Members of the International Association of Genocide Scholars, representing the world’s largest organization of experts on genocide, have called upon the U.S. Congress to declare that the crimes committed by the Islamic State, also known as Daesh, constitute genocide in violation of the International Convention on the Prevention and Punishment of the Crime of Genocide.

Genocide is the intentional destruction, in whole or in part, of a national, ethnical, racial or religious group, as such. The Islamic State is committing genocide against religious groups that do not conform to the Islamic State’s totalitarian definition of “true Islam.” The Islamic State’s mass murders of Chaldean, Assyrian, Melkite Greek, and Coptic Christians, Yazidis, Shia Muslims, Sunni Kurds and other religious groups meet even the strictest definition of genocide.

The Islamic State’s policy of mass rape is also genocidal. The gendered pattern of persecution pursued by the Islamic State against groups it considers to be infidels conforms to historical patterns of genocide, particularly the mass killing of men and teenage boys accompanied by the rape and enslavement of women and teenage girls and the kidnapping of children.

Islamic State government in areas it has occupied includes beheadings of captives and people considered apostates, destruction of religious centers, such as churches and monasteries, and pillaging of ancient cultural sites that do not conform to the regime’s religious orthodoxy — acts typical of genocidal regimes.

Islamic State rules by totalitarian terror. Islamic State leaders, many of them from Saddam Hussein’s sadistic regime, have read Stalin’s writings on how to use terror to rule populations through fear. That is why the Islamic State beheads its captives and then posts videos of the beheadings on the internet.

Islamic State must be defeated militarily to destroy the illusion of invincibility its terrorism has created. It is incredible that American airstrikes have left Raqqa and dozens of Islamic State training camps standing.
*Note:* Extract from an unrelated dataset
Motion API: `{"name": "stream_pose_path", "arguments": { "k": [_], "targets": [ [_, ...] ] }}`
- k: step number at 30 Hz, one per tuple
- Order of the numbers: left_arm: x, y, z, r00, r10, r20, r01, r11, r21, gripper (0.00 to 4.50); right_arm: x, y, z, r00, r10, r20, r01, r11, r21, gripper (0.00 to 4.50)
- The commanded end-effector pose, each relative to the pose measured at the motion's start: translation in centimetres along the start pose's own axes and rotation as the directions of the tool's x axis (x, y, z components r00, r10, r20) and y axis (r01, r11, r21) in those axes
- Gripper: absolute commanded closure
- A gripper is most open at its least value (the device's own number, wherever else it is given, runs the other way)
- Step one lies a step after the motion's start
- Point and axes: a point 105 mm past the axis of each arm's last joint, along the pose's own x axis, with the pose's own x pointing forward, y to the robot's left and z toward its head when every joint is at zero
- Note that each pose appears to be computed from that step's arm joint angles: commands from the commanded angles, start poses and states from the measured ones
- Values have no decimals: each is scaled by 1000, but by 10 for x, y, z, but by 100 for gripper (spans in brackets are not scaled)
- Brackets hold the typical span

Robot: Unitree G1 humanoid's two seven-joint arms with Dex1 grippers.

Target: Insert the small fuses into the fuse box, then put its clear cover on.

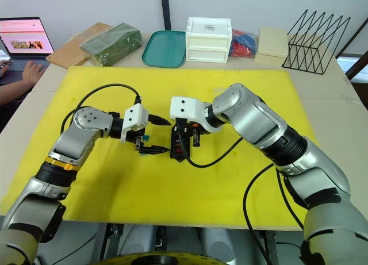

Are American and NATO Air Forces incompetent?

The Islamic State must also be defeated ideologically. This is a spiritual war, very similar to the Cold War against Communism. Muslim nations must reclaim Islam from the satanic preaching of the Islamic State. The imaginary Islamic State caliphate is like the Khmer Rouge’s attempt to recreate the imaginary 11th century Angkor Empire.

What difference would it make to call the crimes of the Islamic State “genocide?” Studies by genocide scholars have shown that calling genocide by its proper name, rather than using euphemisms like “ethnic cleansing” or weaker terms like “crimes against humanity,” increases the probability of forceful action to end the crimes by over four times.

The most relevant case was Kosovo, where U.S. War Crimes Ambassador Scheffer’s determination that the crimes were genocidal massacres led nearly directly to the bombing of Belgrade and a rapid end of the conflict.

One way to undermine the ideological attraction of the Islamic State is indictment of Islamic State leaders by the International Criminal Court. Because Syria and Iraq are not state-parties to the ICC, only the U.N. Security Council can refer the Islamic State to the ICC. Russia and China might not block such a referral since they have radical Muslims of their own to deal with.

The U.N. Security Council should refer the Islamic State to the ICC for investigation and prosecution. The Arab League, Turkey, NATO and national police forces should act swiftly and firmly to arrest Islamic State leaders. The Islamic State must be stopped and brought to justice.

 

Dr. Gregory H. Stanton is president of Genocide Watch and a research professor in Genocide Studies and Prevention at the School for Conflict Analysis and Resolution at George Mason University.